▶ **About this task**
Only lines containing "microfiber" are wanted from the data below. Copy those lines.

▶ **Collected data entries**
··········
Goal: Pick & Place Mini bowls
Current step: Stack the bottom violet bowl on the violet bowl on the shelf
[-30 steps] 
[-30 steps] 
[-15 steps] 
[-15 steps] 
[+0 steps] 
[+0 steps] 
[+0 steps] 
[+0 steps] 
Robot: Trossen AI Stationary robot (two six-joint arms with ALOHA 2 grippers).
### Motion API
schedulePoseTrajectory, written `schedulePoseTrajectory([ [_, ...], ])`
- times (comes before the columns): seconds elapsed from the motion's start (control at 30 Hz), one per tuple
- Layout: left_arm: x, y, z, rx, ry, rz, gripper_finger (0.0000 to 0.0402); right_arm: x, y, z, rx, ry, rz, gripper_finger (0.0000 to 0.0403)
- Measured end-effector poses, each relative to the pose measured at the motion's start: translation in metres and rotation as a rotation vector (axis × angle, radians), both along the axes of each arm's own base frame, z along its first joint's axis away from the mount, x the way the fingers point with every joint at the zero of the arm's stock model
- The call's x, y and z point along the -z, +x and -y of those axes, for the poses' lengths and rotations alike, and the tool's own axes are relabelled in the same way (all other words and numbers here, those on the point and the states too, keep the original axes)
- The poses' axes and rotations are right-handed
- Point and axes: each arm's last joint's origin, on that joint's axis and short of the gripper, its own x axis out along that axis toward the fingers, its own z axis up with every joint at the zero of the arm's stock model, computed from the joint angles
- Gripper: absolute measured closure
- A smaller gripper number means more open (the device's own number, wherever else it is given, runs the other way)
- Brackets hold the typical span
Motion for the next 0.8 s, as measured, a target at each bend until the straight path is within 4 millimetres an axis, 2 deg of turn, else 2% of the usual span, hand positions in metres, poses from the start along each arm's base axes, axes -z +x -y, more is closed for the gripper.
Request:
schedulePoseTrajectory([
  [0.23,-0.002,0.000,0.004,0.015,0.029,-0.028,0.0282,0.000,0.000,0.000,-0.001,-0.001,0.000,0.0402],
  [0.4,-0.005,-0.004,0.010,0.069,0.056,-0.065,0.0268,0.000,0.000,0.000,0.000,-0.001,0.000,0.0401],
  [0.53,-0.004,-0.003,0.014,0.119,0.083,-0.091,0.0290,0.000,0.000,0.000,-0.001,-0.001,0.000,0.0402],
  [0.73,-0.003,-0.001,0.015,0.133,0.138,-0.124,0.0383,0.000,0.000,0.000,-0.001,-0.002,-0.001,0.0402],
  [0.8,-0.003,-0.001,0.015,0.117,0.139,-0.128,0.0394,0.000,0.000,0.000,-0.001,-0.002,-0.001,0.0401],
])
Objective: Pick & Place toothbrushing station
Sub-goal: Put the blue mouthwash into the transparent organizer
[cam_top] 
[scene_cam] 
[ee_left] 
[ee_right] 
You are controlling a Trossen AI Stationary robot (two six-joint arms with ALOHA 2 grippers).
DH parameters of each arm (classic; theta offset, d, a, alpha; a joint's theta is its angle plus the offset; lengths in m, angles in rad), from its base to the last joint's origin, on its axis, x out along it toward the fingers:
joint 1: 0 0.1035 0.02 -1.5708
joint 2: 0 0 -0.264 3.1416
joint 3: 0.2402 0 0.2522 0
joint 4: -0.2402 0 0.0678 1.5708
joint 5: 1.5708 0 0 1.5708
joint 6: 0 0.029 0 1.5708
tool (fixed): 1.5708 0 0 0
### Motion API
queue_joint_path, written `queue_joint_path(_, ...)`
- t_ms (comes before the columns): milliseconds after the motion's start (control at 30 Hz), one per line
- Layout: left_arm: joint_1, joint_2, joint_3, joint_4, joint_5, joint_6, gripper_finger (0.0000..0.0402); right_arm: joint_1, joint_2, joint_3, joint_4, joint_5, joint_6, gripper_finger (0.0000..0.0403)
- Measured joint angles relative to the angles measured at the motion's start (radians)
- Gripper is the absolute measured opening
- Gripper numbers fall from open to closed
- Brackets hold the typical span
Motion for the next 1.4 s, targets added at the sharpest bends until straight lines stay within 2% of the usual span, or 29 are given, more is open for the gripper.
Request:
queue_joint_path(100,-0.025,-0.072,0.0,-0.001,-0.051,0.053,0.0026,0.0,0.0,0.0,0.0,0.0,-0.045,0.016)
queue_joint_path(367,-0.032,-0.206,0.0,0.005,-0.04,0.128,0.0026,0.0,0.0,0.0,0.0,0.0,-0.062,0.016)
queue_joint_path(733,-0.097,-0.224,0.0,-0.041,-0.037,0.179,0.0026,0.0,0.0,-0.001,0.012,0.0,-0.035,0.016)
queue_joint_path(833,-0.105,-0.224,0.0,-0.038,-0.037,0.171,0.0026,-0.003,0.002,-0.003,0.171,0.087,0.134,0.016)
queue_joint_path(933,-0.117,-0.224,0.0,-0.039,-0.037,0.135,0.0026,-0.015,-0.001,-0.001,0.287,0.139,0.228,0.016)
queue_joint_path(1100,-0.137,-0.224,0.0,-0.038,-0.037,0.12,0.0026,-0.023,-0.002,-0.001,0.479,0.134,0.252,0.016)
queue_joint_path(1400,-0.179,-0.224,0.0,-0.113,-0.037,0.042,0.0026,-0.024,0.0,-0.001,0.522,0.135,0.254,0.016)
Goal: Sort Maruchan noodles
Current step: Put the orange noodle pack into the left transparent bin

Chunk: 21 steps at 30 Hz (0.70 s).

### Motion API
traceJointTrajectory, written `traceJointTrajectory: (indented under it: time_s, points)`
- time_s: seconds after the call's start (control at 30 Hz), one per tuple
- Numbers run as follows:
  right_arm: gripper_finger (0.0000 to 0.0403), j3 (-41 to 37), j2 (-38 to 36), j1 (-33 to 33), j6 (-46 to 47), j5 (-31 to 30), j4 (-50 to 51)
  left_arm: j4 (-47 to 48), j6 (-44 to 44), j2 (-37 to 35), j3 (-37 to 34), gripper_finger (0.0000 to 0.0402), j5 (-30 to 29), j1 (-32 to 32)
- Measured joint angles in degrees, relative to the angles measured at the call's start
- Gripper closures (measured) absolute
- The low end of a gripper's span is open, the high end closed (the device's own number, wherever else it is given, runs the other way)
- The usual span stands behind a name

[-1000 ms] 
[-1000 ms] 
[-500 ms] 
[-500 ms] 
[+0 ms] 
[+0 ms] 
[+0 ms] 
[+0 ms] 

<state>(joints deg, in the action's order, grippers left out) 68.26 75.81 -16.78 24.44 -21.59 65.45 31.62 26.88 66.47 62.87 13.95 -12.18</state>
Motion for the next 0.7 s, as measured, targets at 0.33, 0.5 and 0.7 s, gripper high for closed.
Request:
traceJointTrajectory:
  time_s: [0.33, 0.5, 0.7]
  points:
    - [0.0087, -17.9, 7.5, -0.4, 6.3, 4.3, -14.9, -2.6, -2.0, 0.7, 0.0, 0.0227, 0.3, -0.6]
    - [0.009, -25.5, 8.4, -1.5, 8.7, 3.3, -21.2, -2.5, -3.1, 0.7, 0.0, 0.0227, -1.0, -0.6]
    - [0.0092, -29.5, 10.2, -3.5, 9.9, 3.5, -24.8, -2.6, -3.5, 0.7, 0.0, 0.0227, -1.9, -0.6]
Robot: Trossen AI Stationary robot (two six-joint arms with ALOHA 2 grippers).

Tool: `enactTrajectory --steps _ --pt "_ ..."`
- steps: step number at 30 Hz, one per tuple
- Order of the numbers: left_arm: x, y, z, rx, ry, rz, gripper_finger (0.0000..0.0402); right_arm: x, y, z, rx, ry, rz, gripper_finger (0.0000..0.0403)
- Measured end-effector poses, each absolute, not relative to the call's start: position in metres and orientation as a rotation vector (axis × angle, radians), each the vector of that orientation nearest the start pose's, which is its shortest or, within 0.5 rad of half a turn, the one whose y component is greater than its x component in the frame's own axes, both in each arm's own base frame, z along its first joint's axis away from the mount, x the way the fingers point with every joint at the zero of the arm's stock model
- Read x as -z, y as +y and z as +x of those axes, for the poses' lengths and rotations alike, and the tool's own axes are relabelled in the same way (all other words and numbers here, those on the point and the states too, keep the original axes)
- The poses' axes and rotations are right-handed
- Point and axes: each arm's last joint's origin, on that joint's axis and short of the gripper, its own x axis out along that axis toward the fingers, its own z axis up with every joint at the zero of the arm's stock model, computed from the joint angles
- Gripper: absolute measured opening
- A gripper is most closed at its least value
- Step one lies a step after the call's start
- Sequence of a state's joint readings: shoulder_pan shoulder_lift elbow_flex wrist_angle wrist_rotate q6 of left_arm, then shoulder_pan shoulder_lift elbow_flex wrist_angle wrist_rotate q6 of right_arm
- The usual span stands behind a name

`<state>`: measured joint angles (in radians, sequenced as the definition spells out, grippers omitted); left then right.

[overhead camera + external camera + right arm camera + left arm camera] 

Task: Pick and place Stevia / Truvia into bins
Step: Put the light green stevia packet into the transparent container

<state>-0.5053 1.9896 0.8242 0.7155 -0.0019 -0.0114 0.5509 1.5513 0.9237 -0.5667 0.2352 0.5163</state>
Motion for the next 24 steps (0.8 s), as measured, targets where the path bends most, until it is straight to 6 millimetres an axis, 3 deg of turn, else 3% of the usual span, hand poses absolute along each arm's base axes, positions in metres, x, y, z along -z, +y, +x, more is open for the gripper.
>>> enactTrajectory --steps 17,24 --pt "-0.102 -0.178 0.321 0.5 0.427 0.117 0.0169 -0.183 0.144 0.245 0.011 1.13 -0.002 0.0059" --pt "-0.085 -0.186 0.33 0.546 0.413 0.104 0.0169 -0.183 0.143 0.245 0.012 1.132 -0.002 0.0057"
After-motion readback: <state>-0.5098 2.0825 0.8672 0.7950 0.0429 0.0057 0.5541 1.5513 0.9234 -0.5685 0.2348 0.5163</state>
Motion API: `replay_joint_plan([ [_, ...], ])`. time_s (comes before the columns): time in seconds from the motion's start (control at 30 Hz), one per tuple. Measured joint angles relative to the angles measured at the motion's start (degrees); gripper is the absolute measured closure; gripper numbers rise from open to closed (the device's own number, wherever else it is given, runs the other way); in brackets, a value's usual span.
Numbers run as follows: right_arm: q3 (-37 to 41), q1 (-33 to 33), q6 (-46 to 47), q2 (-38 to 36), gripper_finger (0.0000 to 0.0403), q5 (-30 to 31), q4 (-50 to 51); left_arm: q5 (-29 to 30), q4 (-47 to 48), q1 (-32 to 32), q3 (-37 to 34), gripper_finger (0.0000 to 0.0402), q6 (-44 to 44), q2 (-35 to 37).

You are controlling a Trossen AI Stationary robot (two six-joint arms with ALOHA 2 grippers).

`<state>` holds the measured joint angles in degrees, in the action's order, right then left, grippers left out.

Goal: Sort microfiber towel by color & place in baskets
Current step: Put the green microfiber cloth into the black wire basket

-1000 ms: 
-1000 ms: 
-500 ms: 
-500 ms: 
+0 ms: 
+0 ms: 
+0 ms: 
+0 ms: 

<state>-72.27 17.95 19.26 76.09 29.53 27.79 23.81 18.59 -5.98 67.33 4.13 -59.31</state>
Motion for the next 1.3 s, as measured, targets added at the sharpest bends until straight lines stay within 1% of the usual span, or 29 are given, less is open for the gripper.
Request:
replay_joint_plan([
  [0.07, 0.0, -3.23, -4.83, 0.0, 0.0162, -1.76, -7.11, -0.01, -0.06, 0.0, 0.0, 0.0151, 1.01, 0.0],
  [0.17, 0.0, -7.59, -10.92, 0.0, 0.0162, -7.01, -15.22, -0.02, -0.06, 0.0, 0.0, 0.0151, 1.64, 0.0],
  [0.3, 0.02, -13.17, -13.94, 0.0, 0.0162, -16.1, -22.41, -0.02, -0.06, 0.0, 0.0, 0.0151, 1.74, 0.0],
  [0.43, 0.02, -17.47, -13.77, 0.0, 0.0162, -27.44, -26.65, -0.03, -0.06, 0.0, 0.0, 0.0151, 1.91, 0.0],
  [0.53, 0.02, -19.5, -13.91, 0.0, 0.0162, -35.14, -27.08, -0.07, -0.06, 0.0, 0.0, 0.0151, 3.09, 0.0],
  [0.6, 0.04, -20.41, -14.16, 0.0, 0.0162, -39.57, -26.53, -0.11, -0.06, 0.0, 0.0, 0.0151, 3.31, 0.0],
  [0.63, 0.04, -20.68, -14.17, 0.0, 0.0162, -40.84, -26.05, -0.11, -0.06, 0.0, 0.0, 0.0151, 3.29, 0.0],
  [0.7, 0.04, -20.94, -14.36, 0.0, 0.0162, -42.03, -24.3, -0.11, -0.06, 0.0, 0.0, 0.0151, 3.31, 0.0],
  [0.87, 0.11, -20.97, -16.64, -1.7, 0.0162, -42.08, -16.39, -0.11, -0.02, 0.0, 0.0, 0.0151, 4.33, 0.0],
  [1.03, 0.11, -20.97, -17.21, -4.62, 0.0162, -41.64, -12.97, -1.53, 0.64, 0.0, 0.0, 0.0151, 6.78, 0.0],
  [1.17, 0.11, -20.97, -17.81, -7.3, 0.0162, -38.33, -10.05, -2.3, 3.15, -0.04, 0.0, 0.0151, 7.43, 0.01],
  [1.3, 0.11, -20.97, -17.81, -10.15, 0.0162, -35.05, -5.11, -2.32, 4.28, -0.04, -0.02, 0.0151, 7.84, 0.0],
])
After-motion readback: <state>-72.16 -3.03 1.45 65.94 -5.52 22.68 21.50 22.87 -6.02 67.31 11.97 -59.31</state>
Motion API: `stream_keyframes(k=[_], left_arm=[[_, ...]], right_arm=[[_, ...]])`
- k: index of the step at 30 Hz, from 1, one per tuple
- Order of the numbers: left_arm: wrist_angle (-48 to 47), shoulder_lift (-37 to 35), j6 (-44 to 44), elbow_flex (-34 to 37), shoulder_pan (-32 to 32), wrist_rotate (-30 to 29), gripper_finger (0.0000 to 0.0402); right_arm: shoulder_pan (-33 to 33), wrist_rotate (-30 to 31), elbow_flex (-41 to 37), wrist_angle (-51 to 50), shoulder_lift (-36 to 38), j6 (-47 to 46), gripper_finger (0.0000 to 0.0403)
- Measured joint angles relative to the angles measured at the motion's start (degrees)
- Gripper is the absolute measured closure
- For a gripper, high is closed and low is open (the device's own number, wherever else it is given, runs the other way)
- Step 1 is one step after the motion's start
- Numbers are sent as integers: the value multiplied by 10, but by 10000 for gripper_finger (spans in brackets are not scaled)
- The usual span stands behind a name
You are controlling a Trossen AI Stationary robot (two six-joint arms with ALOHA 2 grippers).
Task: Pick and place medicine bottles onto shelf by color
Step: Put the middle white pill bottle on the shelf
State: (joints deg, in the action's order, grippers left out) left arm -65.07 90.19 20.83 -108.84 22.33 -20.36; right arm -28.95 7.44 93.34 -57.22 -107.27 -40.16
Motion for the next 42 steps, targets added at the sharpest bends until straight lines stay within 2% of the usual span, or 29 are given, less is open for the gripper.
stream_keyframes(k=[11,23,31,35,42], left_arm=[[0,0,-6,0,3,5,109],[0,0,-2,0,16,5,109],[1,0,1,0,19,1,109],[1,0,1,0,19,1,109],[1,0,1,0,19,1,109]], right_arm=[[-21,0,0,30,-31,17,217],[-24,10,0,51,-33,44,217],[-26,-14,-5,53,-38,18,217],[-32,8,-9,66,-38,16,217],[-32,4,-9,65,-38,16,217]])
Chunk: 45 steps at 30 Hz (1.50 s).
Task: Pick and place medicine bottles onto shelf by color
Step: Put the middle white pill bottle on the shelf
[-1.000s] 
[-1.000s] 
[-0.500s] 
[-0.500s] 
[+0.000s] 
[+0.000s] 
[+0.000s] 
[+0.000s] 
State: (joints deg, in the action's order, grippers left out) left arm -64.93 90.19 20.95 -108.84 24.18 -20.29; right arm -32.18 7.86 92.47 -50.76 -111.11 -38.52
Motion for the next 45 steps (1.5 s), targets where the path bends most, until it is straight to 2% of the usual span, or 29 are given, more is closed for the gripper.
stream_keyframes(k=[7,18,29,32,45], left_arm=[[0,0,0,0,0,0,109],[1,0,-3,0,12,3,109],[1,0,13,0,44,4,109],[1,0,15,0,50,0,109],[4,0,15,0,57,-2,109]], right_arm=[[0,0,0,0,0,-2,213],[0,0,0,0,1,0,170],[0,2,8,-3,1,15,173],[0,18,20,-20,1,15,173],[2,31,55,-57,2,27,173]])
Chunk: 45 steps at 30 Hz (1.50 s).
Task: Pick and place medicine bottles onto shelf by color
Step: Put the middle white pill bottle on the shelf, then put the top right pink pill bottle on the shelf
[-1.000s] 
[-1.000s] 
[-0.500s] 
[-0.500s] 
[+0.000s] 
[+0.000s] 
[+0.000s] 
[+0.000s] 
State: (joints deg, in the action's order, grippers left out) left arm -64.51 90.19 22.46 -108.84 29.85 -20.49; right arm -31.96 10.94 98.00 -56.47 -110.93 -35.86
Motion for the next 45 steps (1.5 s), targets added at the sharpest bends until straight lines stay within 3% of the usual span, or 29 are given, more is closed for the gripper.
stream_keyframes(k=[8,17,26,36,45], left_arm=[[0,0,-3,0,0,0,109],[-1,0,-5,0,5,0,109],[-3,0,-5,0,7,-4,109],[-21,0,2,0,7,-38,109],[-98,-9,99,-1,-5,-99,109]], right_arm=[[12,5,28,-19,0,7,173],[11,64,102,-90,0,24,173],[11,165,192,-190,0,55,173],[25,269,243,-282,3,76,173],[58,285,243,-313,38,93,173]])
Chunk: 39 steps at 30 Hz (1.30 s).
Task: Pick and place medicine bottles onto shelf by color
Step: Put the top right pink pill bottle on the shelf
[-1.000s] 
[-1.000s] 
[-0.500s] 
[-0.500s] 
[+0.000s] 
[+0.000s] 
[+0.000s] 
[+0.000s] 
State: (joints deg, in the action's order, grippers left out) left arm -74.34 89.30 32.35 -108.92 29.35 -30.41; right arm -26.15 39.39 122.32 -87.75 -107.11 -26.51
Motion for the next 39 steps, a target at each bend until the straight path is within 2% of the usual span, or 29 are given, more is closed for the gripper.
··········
▶ **Written reply**
Goal: Sort microfiber towel by color & place in baskets
Current step: Put the green microfiber cloth into the black wire basket

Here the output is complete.